Clauset, Shalizi, and Newman (2009), Broido and Clauset (2019) and Holme (2019) provide some review and references for these claims.

The Preferential Attachment Model: A Generative Model for Power Law Degrees

Why would power-law degree distributions be common in empirical networks? A common way to answer questions like this is to propose a generative model. A generative model is a random network model that is intended to produce some kind of realistic structure. If the mechanism proposed by the generative model is plausible as a real, common mechanism, then we might expect that the large-scale structure generated by that model would be commonly observed.

Generative models contrast with null models like the \(G(n,p)\) model, which are usually used to contrast with real networks. Generative models are models of what the data is like; null models are models of what the data is not like.

Barabási and Albert (1999) are responsible for popularizing the claim that many empirical networks are scale-free. Alongside this claim, they offered a generative model called preferential attachment. The preferential attachment model offers a simple mechanism of network growth which leads to power-law degree distributions. Their model is closely related to the regrettably much less famous models of Yule (1925), Simon (1955), and Price (1976).

Here’s how the Yule-Simon-Price-Barabási-Albert model works. First, we start off with some initial graph \(G_0\). Then, in each timestep \(t=1,2,\ldots\), we:

The model of Barabási and Albert (1999) did not include a uniform selection mechanism, which corresponds to the case \(\alpha = 1\).

Flip a coin with probability of heads equal to \(\alpha\). If this coin lands heads, then:
1. Choose a node \(u\) from \(G_{t-1}\) with probability proportional to its degree.
Otherwise, if the coin lands tails, choose a node \(u\) from \(G_{t-1}\) uniformly at random.
Add a node \(v\) to \(G_{t-1}\).
Add edge \((u,v)\) to \(G_{t-1}\).

We repeat this process as many times as desired. Intuitively, the preferential attachment model expresses the idea that “the rich get richer”: nodes that already have many connections are more likely to receive new connections.

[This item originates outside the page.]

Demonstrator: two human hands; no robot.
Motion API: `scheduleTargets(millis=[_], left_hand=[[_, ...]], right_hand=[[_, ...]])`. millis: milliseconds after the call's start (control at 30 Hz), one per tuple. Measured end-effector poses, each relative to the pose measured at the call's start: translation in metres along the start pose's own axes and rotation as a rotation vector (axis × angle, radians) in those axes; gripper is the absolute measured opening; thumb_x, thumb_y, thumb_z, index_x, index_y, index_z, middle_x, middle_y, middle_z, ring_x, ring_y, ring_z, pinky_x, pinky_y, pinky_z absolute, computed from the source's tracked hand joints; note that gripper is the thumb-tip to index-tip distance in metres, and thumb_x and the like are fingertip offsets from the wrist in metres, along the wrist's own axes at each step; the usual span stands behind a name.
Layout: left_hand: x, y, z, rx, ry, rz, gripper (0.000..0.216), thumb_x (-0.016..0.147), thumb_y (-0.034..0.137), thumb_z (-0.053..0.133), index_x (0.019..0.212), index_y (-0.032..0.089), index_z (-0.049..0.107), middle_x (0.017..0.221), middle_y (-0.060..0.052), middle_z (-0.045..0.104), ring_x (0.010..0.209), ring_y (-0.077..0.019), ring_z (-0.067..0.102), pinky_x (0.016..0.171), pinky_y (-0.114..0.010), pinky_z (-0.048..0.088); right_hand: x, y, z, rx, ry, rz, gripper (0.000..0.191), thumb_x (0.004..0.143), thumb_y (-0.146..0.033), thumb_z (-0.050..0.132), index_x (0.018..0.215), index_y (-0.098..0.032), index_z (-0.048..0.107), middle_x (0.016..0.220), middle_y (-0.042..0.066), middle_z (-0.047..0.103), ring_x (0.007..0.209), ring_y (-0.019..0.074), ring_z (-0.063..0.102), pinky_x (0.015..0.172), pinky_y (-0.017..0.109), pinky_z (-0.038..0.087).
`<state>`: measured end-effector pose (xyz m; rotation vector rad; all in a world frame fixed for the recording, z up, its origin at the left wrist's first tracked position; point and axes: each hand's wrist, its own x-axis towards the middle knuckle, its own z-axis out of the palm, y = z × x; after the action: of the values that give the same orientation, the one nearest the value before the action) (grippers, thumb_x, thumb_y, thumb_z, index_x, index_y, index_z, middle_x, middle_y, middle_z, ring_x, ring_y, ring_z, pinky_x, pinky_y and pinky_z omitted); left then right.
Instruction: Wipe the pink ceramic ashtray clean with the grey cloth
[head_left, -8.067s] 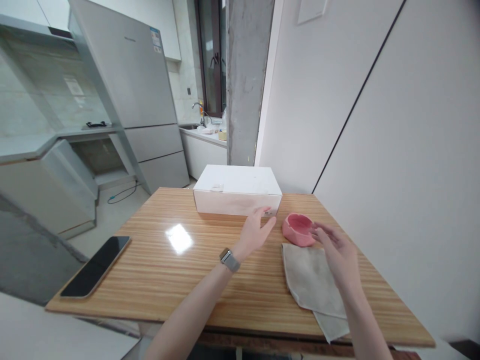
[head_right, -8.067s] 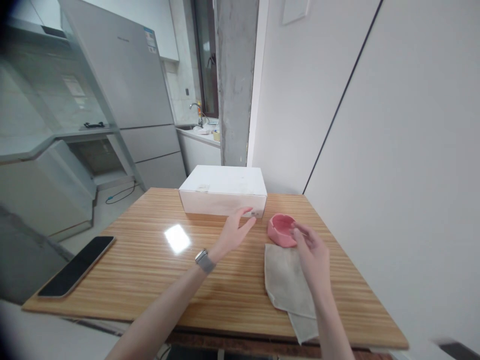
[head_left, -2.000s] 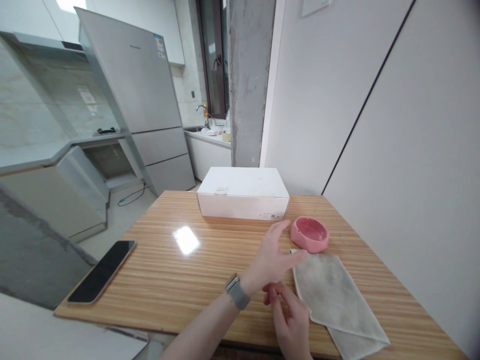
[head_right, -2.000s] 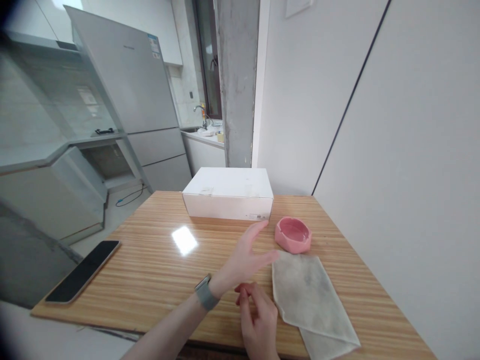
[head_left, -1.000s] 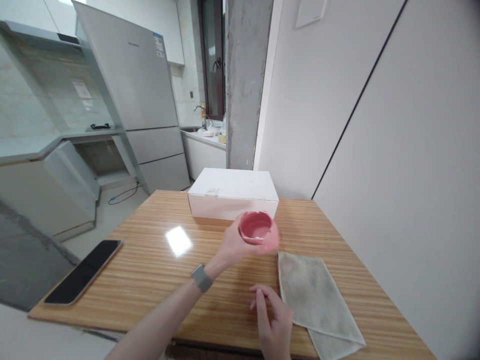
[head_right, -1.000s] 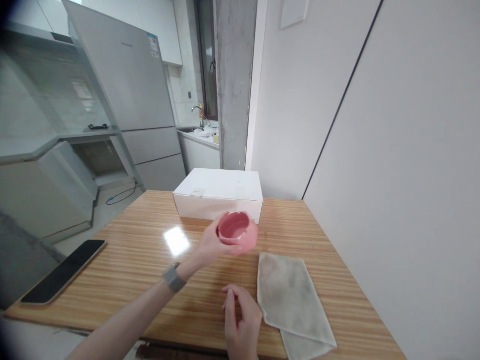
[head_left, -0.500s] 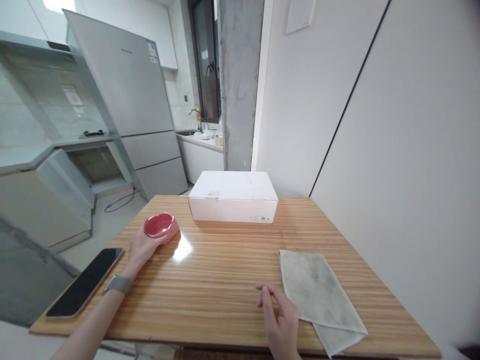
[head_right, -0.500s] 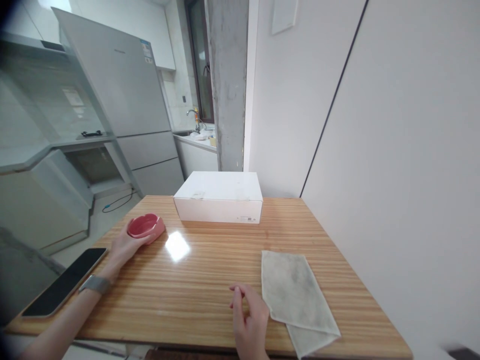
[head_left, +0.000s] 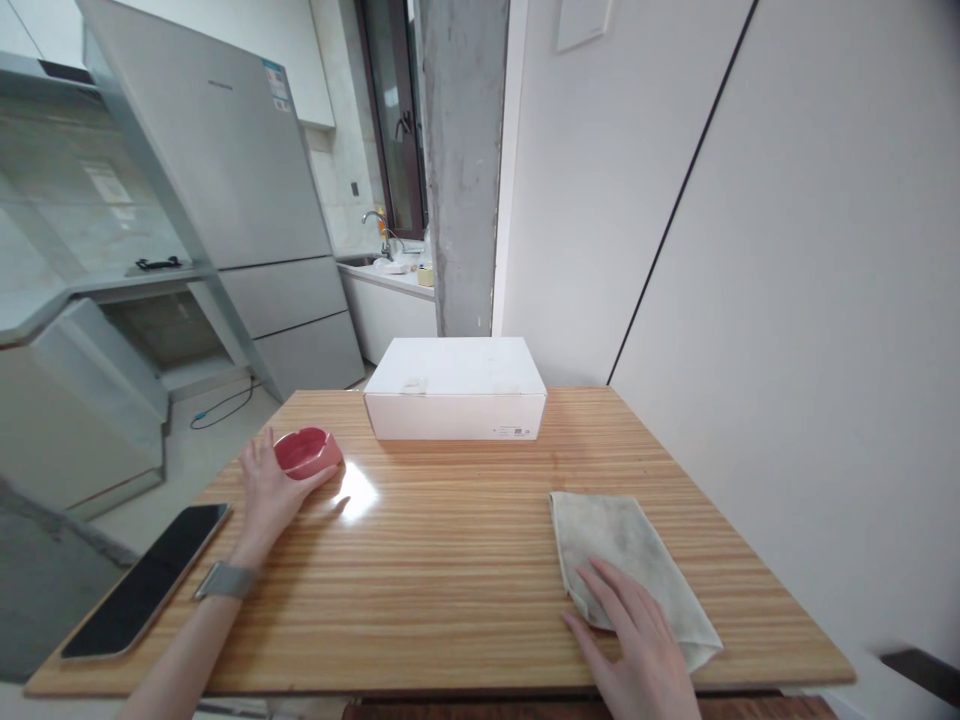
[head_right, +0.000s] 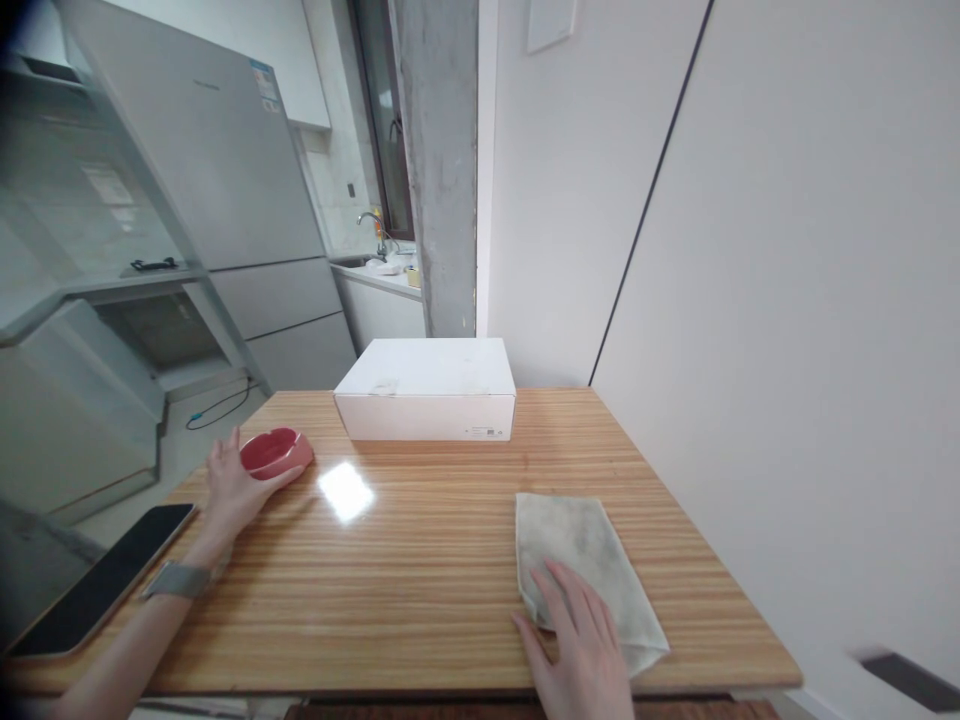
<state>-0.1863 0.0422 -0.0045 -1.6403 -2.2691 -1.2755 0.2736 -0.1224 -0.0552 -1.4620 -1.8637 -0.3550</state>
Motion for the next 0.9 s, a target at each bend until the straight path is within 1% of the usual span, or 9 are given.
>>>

Here’s a quick implementation.

Note: this implementation of preferential attachment is useful for illustrating the mathematics and operations with Networkx. It is, however, not efficient.

# initial condition
G = nx.Graph() 
G.add_edge(0, 1) 

alpha = 3/5 # proportion of degree-based selection steps

# main loop
for _ in range(10000):
    degrees = nx.degree(G)

    # determine u using one of two mechanisms
    if np.random.rand() < alpha: 
        deg_seq = np.array([deg[1] for deg in degrees])
        degree_weights = deg_seq / deg_seq.sum()
        u = np.random.choice(np.arange(len(degrees)), p = degree_weights)
    else: 
        u = np.random.choice(np.arange(len(degrees)))

    # integer index of new node v
    v = len(degrees)

    # add new edge to graph    
    G.add_edge(u, v)

Let’s go ahead and plot the result. We’ll add a visualization of the exponent \(\gamma\) as well. How do we know the right value of \(\gamma\)? It turns out that there is a theoretical estimate based on \(\alpha\) which we’ll derive in the next section.

deg_seq = degree_sequence(G)
cutoff  = 10
d_      = np.arange(cutoff, deg_seq.max(), 1)
gamma   = (2 + alpha) / alpha
power_law = 10*d_**(-gamma)

ax = plot_degree_distribution(G, interval = 2, num_bins = 30)
ax.plot(d_, power_law,  linewidth = 1, label = fr"Power law: $\gamma = {gamma:.2f}$" , color = "grey", linestyle = "--")
ax.legend()

This fit is somewhat noisy, reflecting the fact that we simulated a relatively small number of preferential attachment steps.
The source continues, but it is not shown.